Alejandra no quería una boda normal. Quería que fuera su boda. Hasta aquí, como cualquier novia. La diferencia es que ella no quería imitar a nadie ni sentirse obligada por compromisos de ningún tipo. Quería que ese día fuera su día, en el que compartir su amor infinito con las personas más queridas. Por ese motivo, no tenía intención de agobiarse con los preparativos, sino disfrutarlos para que en la boda tuvieran un significado especial. Pedro la ayudaba en lo que podía, pero jugaba su papel de novio-león que se acerca a otear la presa cuando ya está cazada. Naturalmente, él también estaba ilusionado, pero era un tipo muy sencillo que simplemente quería disfrutar de su gran día en compañía de sus amigos, a lo grande. Así que a Pedro le bastaba con las invitaciones y el banquete. Todo lo demás era secundario.

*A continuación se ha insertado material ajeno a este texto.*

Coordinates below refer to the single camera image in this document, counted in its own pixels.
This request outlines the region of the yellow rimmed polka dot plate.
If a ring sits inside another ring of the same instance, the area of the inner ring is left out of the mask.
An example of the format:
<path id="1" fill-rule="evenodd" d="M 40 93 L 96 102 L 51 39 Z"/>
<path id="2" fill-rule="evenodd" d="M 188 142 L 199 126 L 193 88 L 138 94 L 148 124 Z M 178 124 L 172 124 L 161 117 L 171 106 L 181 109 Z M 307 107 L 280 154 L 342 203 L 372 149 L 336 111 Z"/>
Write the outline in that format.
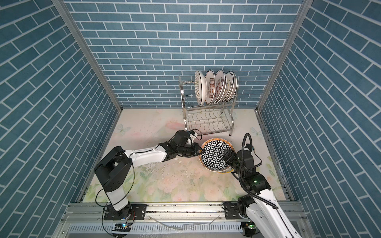
<path id="1" fill-rule="evenodd" d="M 227 169 L 225 169 L 225 170 L 223 170 L 223 171 L 220 171 L 219 173 L 220 173 L 220 174 L 227 174 L 227 173 L 230 173 L 230 172 L 232 172 L 232 171 L 234 171 L 234 169 L 232 169 L 232 168 L 227 168 Z"/>

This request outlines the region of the orange rimmed floral pattern plate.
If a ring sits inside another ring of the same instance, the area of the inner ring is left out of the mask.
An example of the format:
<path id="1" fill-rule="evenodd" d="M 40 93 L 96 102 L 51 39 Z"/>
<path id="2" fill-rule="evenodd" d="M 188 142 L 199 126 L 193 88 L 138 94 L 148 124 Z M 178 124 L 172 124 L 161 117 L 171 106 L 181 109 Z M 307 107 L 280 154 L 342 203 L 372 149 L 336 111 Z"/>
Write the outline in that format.
<path id="1" fill-rule="evenodd" d="M 227 165 L 222 158 L 224 149 L 232 149 L 234 151 L 234 148 L 229 141 L 222 138 L 212 138 L 207 140 L 202 145 L 202 148 L 205 151 L 199 155 L 199 160 L 204 168 L 216 173 L 227 168 L 232 168 Z"/>

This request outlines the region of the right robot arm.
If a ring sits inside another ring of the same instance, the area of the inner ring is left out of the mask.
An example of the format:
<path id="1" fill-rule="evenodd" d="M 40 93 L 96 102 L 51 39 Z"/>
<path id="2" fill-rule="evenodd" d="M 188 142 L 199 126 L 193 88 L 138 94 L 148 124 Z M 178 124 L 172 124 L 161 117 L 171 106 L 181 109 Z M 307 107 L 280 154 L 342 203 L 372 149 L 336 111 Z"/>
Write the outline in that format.
<path id="1" fill-rule="evenodd" d="M 282 210 L 267 179 L 254 163 L 252 137 L 244 135 L 241 150 L 225 150 L 223 160 L 247 193 L 238 198 L 239 214 L 250 219 L 265 238 L 300 238 L 301 235 Z"/>

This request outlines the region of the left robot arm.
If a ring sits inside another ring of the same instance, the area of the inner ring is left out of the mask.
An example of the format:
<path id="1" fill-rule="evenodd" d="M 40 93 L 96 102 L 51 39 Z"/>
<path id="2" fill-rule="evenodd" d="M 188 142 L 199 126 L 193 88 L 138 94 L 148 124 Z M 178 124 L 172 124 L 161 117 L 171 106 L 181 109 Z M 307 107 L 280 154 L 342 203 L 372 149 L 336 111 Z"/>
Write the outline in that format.
<path id="1" fill-rule="evenodd" d="M 130 202 L 123 183 L 130 171 L 150 163 L 166 162 L 177 156 L 191 158 L 201 155 L 204 149 L 196 142 L 196 131 L 180 130 L 175 135 L 157 146 L 125 150 L 121 146 L 114 147 L 94 168 L 107 198 L 116 212 L 128 211 Z"/>

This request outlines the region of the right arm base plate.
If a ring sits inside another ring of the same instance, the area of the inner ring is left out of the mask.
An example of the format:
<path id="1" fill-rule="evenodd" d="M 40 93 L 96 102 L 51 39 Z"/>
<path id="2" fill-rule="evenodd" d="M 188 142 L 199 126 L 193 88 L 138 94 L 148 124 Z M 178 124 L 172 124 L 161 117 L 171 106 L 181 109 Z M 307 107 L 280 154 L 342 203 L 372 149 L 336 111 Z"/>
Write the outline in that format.
<path id="1" fill-rule="evenodd" d="M 224 211 L 225 219 L 227 220 L 237 220 L 244 219 L 241 213 L 241 205 L 233 202 L 223 202 L 221 208 Z"/>

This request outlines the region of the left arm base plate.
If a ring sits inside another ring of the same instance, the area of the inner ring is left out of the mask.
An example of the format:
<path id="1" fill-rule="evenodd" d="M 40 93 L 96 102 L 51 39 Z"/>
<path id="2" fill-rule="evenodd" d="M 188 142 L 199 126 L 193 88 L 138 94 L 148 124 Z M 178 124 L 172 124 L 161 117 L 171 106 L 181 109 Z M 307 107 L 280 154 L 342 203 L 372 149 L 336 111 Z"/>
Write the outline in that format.
<path id="1" fill-rule="evenodd" d="M 120 211 L 115 210 L 113 205 L 107 205 L 103 219 L 106 221 L 143 220 L 146 209 L 146 204 L 128 204 Z"/>

Y en ese todo lo demás entraba uno de los puntos cruciales para Alejandra: la fotografía. Como su boda iba a ser muy personal, era muy importante tener un recuerdo de los detalles y los momentos únicos que tendrían lugar. Sabía muy bien que ese día sería irrepetible y quería con toda su alma poder capturar su esencia para volver a ella en el futuro, al cabo de los años, y recordarlo tal y como fue. Se había enamorado del trabajo de un fotógrafo que, a juicio de Pedro, se les iba de precio. “Siempre podemos vestirnos igual y contratarle una postboda, que sale más barata”, decía él desde su ingenuidad. Pero no entendía, o no quería entender, que no consistía en disfrazarse para tener unas fotos curiosas, que las emociones que vivirían ese día ya nunca más volverían a producirse. No en esa forma y con esas personas. Algunos dejarían de estar. Otros cambiarían, crecerían… ¿Pero cómo explicárselo? ¿Cómo hacerle entender algo que sólo se puede sentir? ¡Y de qué manera!

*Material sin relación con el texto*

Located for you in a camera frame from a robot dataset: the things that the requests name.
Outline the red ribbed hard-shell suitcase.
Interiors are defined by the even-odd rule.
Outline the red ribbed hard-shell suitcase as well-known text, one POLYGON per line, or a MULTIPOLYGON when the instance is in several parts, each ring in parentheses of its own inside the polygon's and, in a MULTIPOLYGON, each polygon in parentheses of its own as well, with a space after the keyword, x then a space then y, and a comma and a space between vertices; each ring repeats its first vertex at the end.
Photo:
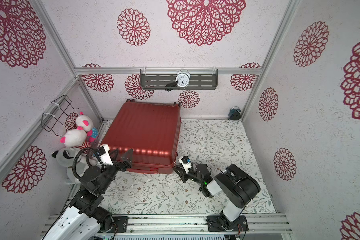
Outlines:
POLYGON ((120 154, 133 149, 131 172, 173 173, 181 128, 181 106, 128 99, 102 139, 120 154))

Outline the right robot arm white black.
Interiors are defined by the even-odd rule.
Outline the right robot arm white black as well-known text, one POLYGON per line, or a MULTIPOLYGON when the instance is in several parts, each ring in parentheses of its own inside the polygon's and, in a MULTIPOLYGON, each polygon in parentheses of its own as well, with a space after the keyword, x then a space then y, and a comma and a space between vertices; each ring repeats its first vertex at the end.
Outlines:
POLYGON ((219 215, 207 216, 209 232, 247 232, 249 225, 242 212, 261 191, 258 182, 232 164, 215 177, 206 164, 178 164, 173 168, 183 183, 200 184, 199 191, 207 198, 223 193, 228 203, 219 215))

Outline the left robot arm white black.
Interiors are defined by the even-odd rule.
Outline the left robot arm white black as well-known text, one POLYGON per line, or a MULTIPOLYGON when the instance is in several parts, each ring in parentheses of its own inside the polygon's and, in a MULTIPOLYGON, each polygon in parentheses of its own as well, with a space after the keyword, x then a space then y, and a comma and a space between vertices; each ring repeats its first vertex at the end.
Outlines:
POLYGON ((119 150, 110 151, 108 145, 102 145, 98 149, 81 149, 75 156, 72 166, 73 175, 81 184, 80 190, 43 238, 45 240, 89 240, 98 232, 125 233, 128 218, 114 218, 100 204, 117 173, 125 172, 132 167, 133 153, 133 149, 127 150, 119 161, 119 150), (84 152, 94 154, 100 166, 90 166, 80 176, 77 173, 77 163, 84 152))

Con mucho esfuerzo y bastante ingenio, Alejandra consiguió recortar de aquí y de allá para pagar a su fotógrafo, a lo que Pedro no pudo poner ni una objeción. Y así, el día de la boda fue el mejor día de sus vidas. Curiosamente, con esa magia inexplicable que envuelve los momentos especiales, no todo salió como esperaban pero fue mucho mejor de lo que hubieran podido soñar. Todavía hoy se estremecen de felicidad cuando rememoran esos momentos inolvidables. Apenas se dieron cuenta de la presencia del fotógrafo, que silenciosamente iba captando, uno a uno, sin prisa, con alma, esos tesoros ocultos de la vida. La noche fue larga y más de uno perdió la noción del tiempo y del espacio.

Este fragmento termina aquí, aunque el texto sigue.